The real multiverse of madness!
Evelyn Wang doesn’t have time to be the saviour of the multiverse – she barely has time to do her taxes. But Everything Everywhere All At Once understands something the MCU never quite grasped: the true chaos of infinite realities isn’t found in purple space tyrants or cameo bingo, but in the slow corrosion of unmet expectations, unrealised potential, and the weight of family ties stretched across generations like old elastic – brittle, snappable, and never quite elastic enough to go back to how things were.
Directed with almost manic precision by Daniels (Daniel Kwan and Daniel Scheinert), the film weaponizes absurdity in a way that doesn’t dilute its emotional core. For every googly eye, hot dog finger, or raccoon chef, there’s a jagged shard of generational trauma or cultural alienation lurking just beneath the surface. Michelle Yeoh, gloriously unshackled from the poise and composure often demanded of her, delivers a performance that’s frayed at the edges in all the right ways. Her Evelyn isn’t an archetype – she’s a contradiction: an overwhelmed laundromat owner, an exasperated wife, a disappointed daughter and a disappointed mother, stitched together with guilt, obligation and the unspoken ache of compromise.
What makes Everything Everywhere All At Once so startlingly effective is that it doesn’t use the multiverse as a backdrop – it treats it as narrative texture. Each alternate Evelyn isn’t just a funhouse reflection; they’re ripples in the pond of what-ifs and should-haves, each one interrogating the consequences of assimilation, ambition, and maternal sacrifice. The film’s interdimensional gambits aren’t just conceptual gimmicks – they’re cultural ones too. Whether Evelyn is a movie star, a hibachi chef or a rock on a cliff’s edge, the narrative never loses sight of the fact that this isn’t about power – it’s about possibility. Most pop-culture multiverses dabble in parallel realities like a child with a sticker book; Everything Everywhere uses them to dismantle identity and rebuild it from the debris.
Ke Huy Quan’s Waymond is perhaps the film’s secret weapon – not because of the inherent nostalgia of his comeback (as those who sniffily dismiss his Oscar win for the role assert), but because the character is a quietly radical counterpoint to Evelyn’s entropy. He is kindness without passivity, a rejection of nihilism in soft-spoken tones and googly-eyed optimism. He might not leap between realities with martial prowess (although Quan gets his moment, and it’s glorious), but he anchors the film with an emotional logic stronger than any sci-fi rationale. In another filmmaker’s hands, his “be kind” monologue would have dissolved into mawkish treacle. Here, it lands like a sucker punch wrapped in silk.
Stephanie Hsu as Joy – and her multiversal, all-consuming alter ego Jobu Tupaki – is the kind of antagonist a lesser film might have attempted to scatter across an array of tie-in media and still left underwritten. Here, she’s firecracker chaos and aching vulnerability fused together. Her confrontation with Evelyn is less battle than negotiation – a desperate plea for mutual recognition. And in that, Everything Everywhere All At Once becomes not a story about saving the universe, but a story about choosing to stay in it, to endure it, when every other version of yourself might have opted out.

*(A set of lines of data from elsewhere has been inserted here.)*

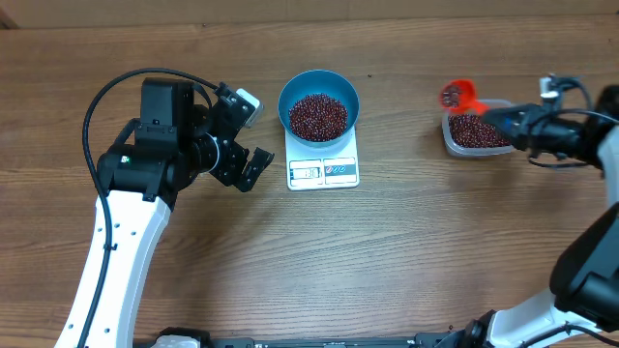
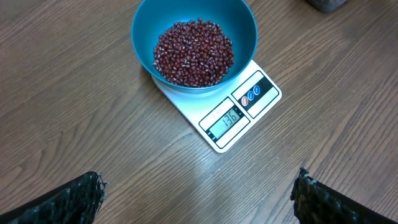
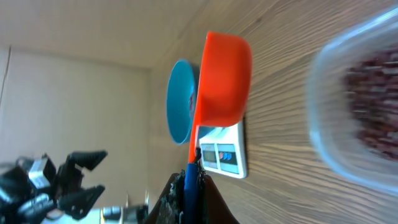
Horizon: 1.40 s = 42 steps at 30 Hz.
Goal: Scoop item into bowl and weigh 150g on scale
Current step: 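Carry the filled scoop left over the teal bowl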
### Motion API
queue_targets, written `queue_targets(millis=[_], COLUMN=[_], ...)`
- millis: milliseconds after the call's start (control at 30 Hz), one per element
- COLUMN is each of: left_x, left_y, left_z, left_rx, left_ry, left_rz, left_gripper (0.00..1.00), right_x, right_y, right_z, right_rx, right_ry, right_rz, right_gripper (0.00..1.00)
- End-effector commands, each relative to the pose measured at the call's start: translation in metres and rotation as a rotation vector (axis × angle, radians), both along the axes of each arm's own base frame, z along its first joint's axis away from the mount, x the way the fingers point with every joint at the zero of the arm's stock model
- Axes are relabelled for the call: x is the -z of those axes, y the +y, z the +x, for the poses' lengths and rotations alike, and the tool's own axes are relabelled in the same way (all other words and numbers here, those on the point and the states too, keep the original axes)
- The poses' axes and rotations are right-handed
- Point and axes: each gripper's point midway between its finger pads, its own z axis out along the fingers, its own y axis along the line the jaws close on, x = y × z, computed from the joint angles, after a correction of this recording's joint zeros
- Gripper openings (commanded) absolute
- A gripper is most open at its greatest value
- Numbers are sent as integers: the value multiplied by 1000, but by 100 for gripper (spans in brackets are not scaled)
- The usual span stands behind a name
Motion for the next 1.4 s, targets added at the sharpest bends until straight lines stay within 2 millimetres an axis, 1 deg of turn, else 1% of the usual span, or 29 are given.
queue_targets(millis=[0,33,133,367,533,733,900,1000,1167,1367], left_x=[3,3,3,3,3,3,3,3,3,3], left_y=[1,1,1,1,1,1,1,1,1,1], left_z=[1,1,1,1,1,1,1,1,1,1], left_rx=[17,17,17,17,17,16,17,17,17,17], left_ry=[-5,-5,-5,-5,-5,-5,-5,-5,-5,-5], left_rz=[14,14,14,14,14,14,14,14,14,14], left_gripper=[99,99,99,99,100,100,100,100,100,100], right_x=[-10,-11,-12,-15,-19,-20,-11,-11,-9,-11], right_y=[33,45,70,124,155,185,197,202,203,203], right_z=[-1,0,-1,-3,-2,-2,-1,-2,1,6], right_rx=[-92,-122,-186,-304,-360,-414,-413,-426,-414,-404], right_ry=[-54,-60,-73,-67,-80,-106,-90,-100,-98,-120], right_rz=[19,17,18,34,41,29,-33,-40,-59,-65], right_gripper=[4,4,4,4,4,4,4,4,4,4])
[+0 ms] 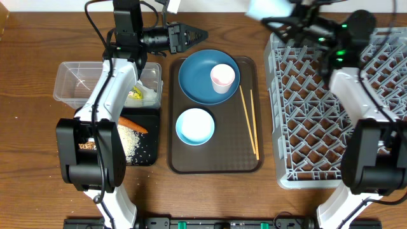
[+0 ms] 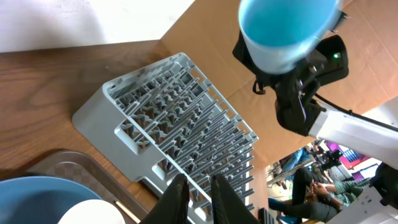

It helps that the film is unafraid to be stupid – joyfully, extravagantly stupid. But it’s smart about where it places its stupidity. The butt-plug fight, the bagel of nihilism, the Ratatouille riff – none of them feel thrown in to goose the pacing or curry meme favour. They serve character, tone, theme. If that sounds impossible, it probably should be. But Daniels are less interested in whether they should do something than whether they can, and unlike most multiverse fare, they’re smart enough to know when those two questions are different.
Amid the eye-popping edits, genre swerves, and philosophical sucker-punches, what emerges is a genuinely affecting depiction of an immigrant family caught between expectation and self-expression, tradition and reinvention. The film doesn’t offer healing as a deus ex machina – it offers it as a choice, repeatedly made, sometimes reluctantly, and always with the knowledge that no version of yourself will ever be perfect.
What Everything Everywhere All At Once achieves isn’t a cinematic revolution. It’s something trickier – a genre film that dares to take its own metaphysics seriously while never losing sight of the small, mundane tragedies that fuel them. It doesn’t discard the silliness or the spectacle. It enfolds them, reminds you that even when you’re staring into the bagel-shaped void, someone’s still got to do the laundry.